Adrenocortical carcinomas secreting aldosterone and progesterone or other steroid sex hormones in cats have been reported.4,5 This case is unusual because the adrenocortical carcinoma secreted at least 3 different types of steroid hormones, and the patient had dermatologic abnormalities (ie, symmetric alopecia, hair coat color change).

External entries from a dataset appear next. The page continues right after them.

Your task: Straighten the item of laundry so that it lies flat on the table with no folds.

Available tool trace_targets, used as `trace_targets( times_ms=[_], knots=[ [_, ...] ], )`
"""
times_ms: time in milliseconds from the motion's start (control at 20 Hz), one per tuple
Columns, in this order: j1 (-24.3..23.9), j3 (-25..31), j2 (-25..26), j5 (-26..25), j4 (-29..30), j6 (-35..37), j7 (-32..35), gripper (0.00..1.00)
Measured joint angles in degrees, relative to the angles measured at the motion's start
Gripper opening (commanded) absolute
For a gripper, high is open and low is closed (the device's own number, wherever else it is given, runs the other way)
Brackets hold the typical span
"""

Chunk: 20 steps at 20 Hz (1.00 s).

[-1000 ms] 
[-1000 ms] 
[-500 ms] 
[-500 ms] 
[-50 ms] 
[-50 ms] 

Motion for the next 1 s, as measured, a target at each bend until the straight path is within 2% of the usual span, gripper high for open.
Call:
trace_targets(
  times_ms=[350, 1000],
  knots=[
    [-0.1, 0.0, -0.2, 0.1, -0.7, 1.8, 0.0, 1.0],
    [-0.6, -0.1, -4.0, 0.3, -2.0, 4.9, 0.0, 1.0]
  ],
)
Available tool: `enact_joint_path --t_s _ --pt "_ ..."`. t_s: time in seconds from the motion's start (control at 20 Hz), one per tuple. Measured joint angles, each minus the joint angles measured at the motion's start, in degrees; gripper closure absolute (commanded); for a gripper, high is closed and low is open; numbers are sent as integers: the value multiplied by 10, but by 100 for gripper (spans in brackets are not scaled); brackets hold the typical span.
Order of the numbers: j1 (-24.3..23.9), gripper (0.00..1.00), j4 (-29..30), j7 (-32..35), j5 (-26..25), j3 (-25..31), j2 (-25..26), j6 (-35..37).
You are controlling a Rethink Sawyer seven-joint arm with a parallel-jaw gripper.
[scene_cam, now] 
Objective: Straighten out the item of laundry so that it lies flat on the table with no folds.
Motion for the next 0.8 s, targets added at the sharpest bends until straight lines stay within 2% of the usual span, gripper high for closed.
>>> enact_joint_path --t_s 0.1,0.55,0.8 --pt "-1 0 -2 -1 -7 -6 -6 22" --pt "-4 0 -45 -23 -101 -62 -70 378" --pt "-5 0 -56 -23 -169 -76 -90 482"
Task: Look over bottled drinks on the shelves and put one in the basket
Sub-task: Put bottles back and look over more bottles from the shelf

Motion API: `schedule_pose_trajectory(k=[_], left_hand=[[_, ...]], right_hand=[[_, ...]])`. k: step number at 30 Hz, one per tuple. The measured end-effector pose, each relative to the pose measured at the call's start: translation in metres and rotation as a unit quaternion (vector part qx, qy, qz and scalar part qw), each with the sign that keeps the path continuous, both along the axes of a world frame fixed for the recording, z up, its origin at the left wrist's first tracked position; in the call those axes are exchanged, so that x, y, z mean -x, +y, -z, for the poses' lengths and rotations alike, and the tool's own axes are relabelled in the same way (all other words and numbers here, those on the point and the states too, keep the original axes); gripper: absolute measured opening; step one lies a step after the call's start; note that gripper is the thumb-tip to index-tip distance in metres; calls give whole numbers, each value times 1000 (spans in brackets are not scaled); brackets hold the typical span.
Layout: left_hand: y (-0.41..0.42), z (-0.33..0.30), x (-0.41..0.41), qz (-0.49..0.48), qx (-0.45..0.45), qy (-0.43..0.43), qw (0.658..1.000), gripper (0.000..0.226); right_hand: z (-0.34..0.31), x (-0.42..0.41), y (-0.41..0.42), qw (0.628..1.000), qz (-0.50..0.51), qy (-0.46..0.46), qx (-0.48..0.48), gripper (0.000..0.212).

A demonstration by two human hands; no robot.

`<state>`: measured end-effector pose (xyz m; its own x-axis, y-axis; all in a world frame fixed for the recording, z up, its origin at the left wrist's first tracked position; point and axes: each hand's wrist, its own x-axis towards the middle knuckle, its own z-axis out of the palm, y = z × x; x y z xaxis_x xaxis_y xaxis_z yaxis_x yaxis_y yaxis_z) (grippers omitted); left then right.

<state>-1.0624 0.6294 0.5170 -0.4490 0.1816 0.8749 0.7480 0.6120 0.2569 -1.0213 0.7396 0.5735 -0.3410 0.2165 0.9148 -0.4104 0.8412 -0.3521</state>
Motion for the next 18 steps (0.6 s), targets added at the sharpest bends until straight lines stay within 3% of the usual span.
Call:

Symmetric alopecia has been reported in cats with progesterone-secreting adrenal tumors and in cats treated with progestin injections (ie, medroxyprogesterone acetate).6-8 Carbohydrate intolerance is a common result of progesterone-mediated insulin antagonism in cats and is likely a causal factor for diabetes mellitus.8,9
Lightening of the hair coat from black to red has been observed in some canine endocrinopathies, including Sertoli cell tumors, Cushing’s disease, and hypothyroidism.6 In cats, reddening of the hair coat appears to be less common. The hair coat color change in this patient, which resolved postadrenalectomy, may have been caused by increased estradiol concentration or may have occurred secondary to low ACTH concentration. Estrogen has been reported to cause increased hair pigmentation in mice,10 and a recent case report described a cat with hypocortisolemia and subtle hair coat color changes that resolved with removal of an estrogen-secreting adrenal tumor.2
Alternatively, low ACTH concentration leading to low α-melanocyte-stimulating hormone (MSH) concentration might have been involved in the coat color change. ACTH is a precursor of α-MSH, and both share a common amino acid sequence. A decrease in ACTH production would indirectly decrease the α-MSH concentration. ACTH and α-MSH are both full agonists of the melanocortin-1 receptor (MC1R).11
Activation of MC1R on melanocytes leads to production of eumelanin (black-brown pigment), whereas inhibition of MC1R results in production of pheomelanin (yellow-red pigment). Low concentrations of both ACTH and α-MSH would decrease MC1R binding and subsequently decrease synthesis of eumelanin and increase synthesis of pheomelanin.6,11 The opposite occurs in humans with Addison’s disease; hyperpigmentation caused by increased ACTH concentration is a common finding in these patients.12
The relationship between low ACTH and cortisol concentrations and sex hormone-secreting adrenal tumors is poorly understood. Possible causes include negative feedback of cortisol from increased displacement of free cortisol from cortisol-binding protein by sex hormones and negative feedback of ACTH from progesterone or unmeasured intermediate metabolites.4,7,9 Exogenous progestins such as megestrol acetate have been shown to suppress endogenous ACTH secretion.7,13 All of these sources can result in hypocortisolemia caused by suppression of the hypothalamic–pituitary–adrenal axis.